▶ Activity: Instruction for the entries that follow: retype exactly the lines from the line with "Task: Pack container" to the line with "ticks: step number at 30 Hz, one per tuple", both included, and omit all others.

▶ Exercise data:
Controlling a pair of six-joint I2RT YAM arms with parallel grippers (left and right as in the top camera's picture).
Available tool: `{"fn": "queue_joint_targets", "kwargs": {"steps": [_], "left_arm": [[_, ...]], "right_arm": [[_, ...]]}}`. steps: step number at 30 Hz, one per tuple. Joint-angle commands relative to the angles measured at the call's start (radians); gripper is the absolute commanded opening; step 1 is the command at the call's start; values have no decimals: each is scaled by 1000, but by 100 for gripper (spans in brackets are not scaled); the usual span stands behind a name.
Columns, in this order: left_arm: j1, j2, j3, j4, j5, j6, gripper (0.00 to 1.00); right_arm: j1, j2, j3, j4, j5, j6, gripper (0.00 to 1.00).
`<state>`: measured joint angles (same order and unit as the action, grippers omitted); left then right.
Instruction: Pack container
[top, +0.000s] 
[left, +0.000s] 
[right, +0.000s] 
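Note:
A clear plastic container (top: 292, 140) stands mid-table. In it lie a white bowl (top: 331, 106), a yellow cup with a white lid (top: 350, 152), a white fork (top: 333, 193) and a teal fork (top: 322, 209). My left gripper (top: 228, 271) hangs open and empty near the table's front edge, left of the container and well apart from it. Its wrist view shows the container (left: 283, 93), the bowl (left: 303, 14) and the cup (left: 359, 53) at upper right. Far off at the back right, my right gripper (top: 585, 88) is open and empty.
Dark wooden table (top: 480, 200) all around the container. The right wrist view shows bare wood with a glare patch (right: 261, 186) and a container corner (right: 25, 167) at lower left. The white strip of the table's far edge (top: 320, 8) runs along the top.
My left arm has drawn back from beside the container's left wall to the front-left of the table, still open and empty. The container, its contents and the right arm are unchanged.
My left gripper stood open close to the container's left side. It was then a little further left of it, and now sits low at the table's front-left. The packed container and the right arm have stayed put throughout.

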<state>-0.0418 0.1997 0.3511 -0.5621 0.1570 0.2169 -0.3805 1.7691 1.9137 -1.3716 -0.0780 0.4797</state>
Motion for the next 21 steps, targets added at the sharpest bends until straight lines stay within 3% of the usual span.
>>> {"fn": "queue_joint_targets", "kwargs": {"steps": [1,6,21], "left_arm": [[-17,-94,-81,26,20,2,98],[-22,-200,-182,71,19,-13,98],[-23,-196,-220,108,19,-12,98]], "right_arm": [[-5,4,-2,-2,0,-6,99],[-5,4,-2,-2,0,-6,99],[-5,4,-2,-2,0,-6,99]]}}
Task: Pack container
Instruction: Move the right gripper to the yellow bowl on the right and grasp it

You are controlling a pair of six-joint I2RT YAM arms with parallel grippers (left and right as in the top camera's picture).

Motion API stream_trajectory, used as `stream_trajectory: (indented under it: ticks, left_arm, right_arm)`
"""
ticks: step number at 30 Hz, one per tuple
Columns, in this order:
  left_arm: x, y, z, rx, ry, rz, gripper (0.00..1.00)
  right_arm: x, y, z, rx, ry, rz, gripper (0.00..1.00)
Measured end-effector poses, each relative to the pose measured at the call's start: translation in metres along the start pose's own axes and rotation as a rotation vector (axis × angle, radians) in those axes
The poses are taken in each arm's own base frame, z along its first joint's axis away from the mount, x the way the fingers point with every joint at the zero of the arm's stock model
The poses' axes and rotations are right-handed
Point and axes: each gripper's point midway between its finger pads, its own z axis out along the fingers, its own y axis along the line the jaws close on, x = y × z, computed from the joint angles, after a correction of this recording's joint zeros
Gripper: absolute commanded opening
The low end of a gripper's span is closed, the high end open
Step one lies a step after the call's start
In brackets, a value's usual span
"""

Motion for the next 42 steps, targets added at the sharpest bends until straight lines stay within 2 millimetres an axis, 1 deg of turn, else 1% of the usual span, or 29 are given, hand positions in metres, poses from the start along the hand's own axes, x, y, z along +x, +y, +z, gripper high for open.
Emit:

▶ Your solution:
Task: Pack container
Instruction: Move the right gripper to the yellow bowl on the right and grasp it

You are controlling a pair of six-joint I2RT YAM arms with parallel grippers (left and right as in the top camera's picture).

Motion API stream_trajectory, used as `stream_trajectory: (indented under it: ticks, left_arm, right_arm)`
"""
ticks: step number at 30 Hz, one per tuple

Nothing remains open in this exercise.